Each line below that contains the word "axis" is to be counted; give only the final number.

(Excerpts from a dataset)
.....
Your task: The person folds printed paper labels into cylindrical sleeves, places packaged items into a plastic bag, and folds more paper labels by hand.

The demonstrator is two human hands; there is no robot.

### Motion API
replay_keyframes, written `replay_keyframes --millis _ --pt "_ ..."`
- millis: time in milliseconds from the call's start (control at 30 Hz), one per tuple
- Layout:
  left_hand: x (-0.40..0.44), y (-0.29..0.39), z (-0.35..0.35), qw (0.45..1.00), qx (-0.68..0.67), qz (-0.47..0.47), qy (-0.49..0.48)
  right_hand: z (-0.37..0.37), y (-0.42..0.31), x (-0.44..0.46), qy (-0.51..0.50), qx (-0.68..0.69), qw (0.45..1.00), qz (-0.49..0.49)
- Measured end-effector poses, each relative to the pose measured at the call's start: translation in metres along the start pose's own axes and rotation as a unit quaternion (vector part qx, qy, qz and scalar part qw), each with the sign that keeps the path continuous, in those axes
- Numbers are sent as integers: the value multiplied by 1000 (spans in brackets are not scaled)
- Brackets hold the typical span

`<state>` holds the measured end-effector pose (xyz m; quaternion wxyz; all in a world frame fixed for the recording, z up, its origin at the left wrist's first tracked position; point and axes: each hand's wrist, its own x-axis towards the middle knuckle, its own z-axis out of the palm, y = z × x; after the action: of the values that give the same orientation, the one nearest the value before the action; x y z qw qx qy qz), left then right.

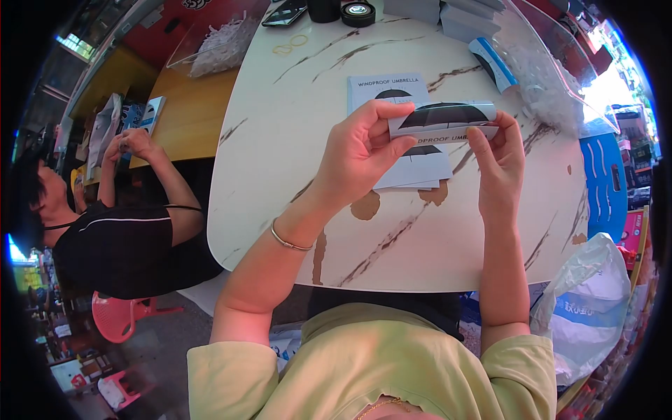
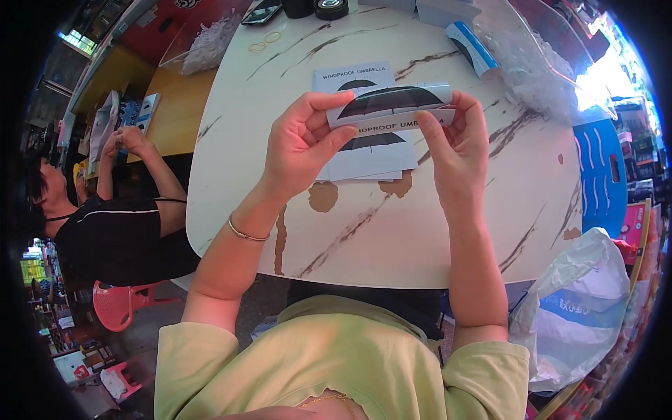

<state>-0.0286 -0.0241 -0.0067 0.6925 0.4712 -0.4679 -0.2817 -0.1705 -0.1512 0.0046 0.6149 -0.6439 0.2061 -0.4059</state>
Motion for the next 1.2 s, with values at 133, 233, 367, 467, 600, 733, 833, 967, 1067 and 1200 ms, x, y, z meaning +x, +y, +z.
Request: replay_keyframes --millis 133,233,367,467,600,733,833,967,1067,1200 --pt "0 0 0 1000 6 -9 4 0 0 0 1 -1 1000 2" --pt "0 -1 0 1000 2 -10 6 0 0 0 0 -10 1000 6" --pt "-1 -1 0 1000 1 -12 5 -1 0 0 -2 -15 1000 9" --pt "-1 1 0 1000 14 -18 2 -1 0 0 -5 -14 1000 13" --pt "0 -3 -1 1000 21 1 -4 -2 2 1 -7 -11 1000 18" --pt "-1 -4 0 1000 28 7 -5 -3 3 1 -5 -8 1000 24" --pt "-1 -3 1 1000 27 13 3 -2 3 1 -3 4 1000 21" --pt "-1 -3 1 999 41 15 8 -2 3 0 -2 4 1000 21" --pt "-1 -6 3 999 36 33 21 -1 3 0 -1 11 1000 22" --pt "-2 -8 4 999 28 33 22 -1 2 0 1 7 1000 24"
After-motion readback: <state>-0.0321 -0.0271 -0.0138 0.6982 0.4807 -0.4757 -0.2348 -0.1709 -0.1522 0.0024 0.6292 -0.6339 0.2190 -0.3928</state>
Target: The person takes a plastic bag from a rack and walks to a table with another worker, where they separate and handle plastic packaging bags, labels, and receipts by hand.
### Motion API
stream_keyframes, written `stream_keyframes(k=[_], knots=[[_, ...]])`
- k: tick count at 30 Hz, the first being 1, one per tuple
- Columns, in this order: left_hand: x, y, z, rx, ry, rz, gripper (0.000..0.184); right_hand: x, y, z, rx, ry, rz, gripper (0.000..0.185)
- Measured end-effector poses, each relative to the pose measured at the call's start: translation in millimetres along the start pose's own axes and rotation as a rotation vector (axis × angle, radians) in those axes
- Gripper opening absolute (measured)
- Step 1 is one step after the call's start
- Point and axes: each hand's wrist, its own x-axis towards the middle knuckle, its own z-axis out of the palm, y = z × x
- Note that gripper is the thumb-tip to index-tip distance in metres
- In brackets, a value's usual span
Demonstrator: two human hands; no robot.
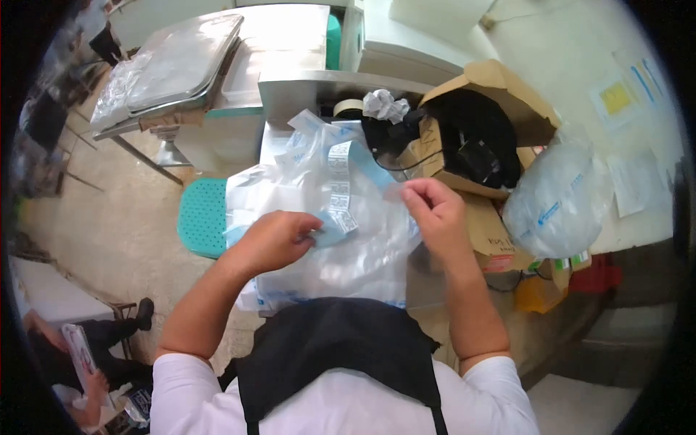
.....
**Exercise output**. 3